Je ne l'ai pas lu, mais si j'en crois le compte rendu fait sur Riposte Laïque (
http://www.ripostelaique.com/Confessions-d-un-imam-par.html), ça m'a l'air plutôt corsé. Abdelrahman Marhaba écrit notamment que "le coran apparaît comme un livre très ordinaire", affirme que les textes du poète al-Jahiz lui sont supérieurs du point de vue littéraire et qu'" il est urgent de le faire descendre de ce pinacle situé en dehors de l’histoire". Il y relève des "mots répugnants", "de la diffamation" , "des expressions pour dire une chose et son contraire", "la vitupération", en souligne la barbarie, en critique le mépris pour la dignité de l’homme et la destruction de la liberté individuelle qu'il entraîne. Il ridiculise le concordisme et relève les sottises du Coran sur le feu, la terre, le ciel, la relativité, ou l’extension de l’univers. Il consacre aussi des chapitres à l'appel au combat contre les non-musulmans, au statut esclavagiste de la femme, à Mahomet le dictateur avec Allah à son service, etc.
Bon, rien d'autre, semble-t-il, que ce que n'importe qui pourra constater par lui-même s'il lui prend la curiosité d'ouvrir le saint bouquin. L'auteur dit simplement que le roi est tout nu, ce que tous ceux qui connaissent l'islam un minimum savent depuis longtemps (mais qu'une foule d' abrutis ignorants persiste à nier sans jamais prendre la précaution de vérifier sur pièces, se faisant complice des progrès de l'horreur islamique).
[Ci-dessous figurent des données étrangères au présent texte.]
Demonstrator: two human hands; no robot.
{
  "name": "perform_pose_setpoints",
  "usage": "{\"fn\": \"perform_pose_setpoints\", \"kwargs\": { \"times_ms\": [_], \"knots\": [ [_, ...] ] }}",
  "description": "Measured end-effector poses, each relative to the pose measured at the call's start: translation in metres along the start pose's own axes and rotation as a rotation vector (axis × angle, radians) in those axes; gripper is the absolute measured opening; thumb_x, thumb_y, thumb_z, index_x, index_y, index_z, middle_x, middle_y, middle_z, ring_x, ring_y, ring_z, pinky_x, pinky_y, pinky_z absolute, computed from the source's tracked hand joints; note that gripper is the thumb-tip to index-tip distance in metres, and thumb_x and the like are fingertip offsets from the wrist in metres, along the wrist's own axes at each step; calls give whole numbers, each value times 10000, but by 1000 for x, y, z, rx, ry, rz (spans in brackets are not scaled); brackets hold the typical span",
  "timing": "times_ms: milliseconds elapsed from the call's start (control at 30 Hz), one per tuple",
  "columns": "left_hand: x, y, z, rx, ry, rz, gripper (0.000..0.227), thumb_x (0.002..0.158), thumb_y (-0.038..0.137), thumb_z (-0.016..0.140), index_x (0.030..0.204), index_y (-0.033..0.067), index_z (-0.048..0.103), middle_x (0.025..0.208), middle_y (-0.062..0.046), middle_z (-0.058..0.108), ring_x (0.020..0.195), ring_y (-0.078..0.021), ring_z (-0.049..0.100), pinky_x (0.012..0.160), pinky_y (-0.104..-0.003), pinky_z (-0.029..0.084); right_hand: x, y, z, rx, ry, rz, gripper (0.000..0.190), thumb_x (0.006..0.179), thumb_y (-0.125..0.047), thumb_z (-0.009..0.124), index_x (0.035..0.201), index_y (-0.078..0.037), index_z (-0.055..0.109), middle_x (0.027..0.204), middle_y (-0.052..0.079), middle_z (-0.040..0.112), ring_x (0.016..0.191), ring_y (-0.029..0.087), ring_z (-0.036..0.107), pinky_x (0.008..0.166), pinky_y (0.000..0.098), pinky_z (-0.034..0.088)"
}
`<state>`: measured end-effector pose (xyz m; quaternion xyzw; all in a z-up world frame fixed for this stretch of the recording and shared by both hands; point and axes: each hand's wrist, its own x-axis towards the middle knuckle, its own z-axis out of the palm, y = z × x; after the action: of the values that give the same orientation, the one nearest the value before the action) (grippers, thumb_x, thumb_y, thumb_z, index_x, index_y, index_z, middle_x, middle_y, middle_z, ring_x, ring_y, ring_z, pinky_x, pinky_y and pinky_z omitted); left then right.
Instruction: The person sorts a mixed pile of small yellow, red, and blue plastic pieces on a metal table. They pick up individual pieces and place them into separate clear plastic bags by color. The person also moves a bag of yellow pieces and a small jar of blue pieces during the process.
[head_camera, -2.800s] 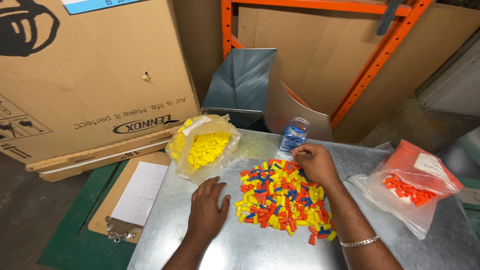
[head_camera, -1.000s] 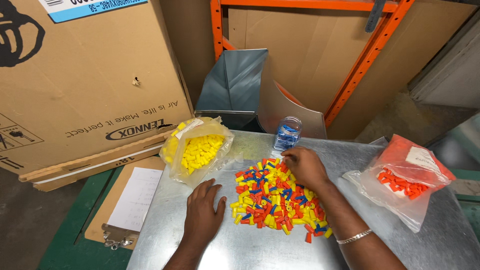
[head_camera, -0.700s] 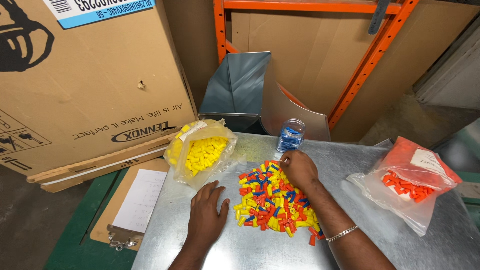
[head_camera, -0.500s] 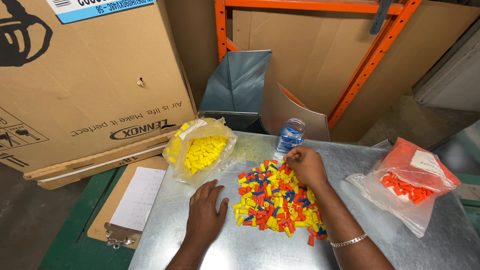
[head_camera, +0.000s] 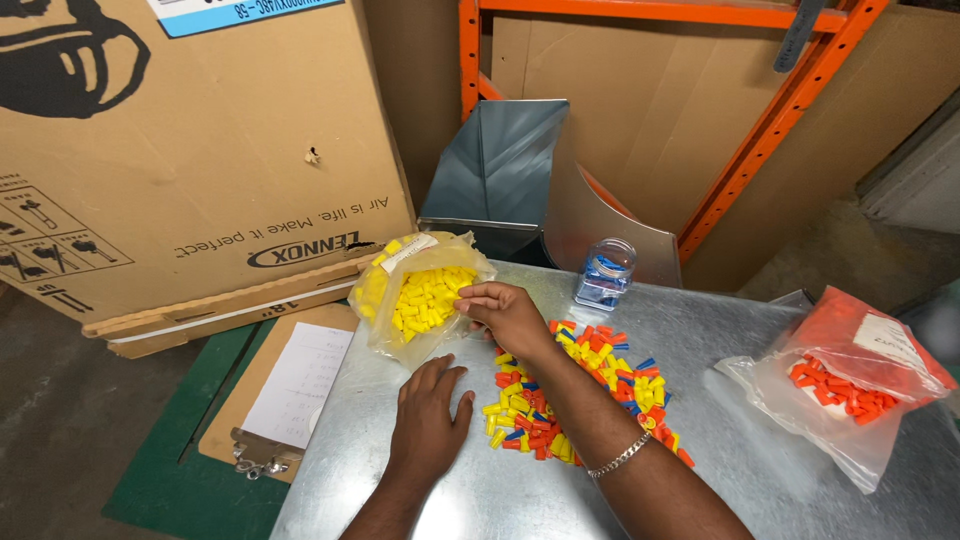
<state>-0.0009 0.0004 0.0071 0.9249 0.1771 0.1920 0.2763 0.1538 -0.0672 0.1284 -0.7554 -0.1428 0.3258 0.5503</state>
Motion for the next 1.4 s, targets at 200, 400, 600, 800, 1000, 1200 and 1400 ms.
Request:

Mais c'est tellement difficile, dans l'islamolâtrie envahissante qui étouffe tout, de dire la simple vérité, qu'on ne peut que saluer un tel livre, surtout venant de quelqu'un qui est passé par al-Azhar et a été imam. Chaque fois que je vois, en un même individu, la raison et le bon sens triompher du plus crétinisant des obscurantismes, ça me réchauffe un peu le coeur.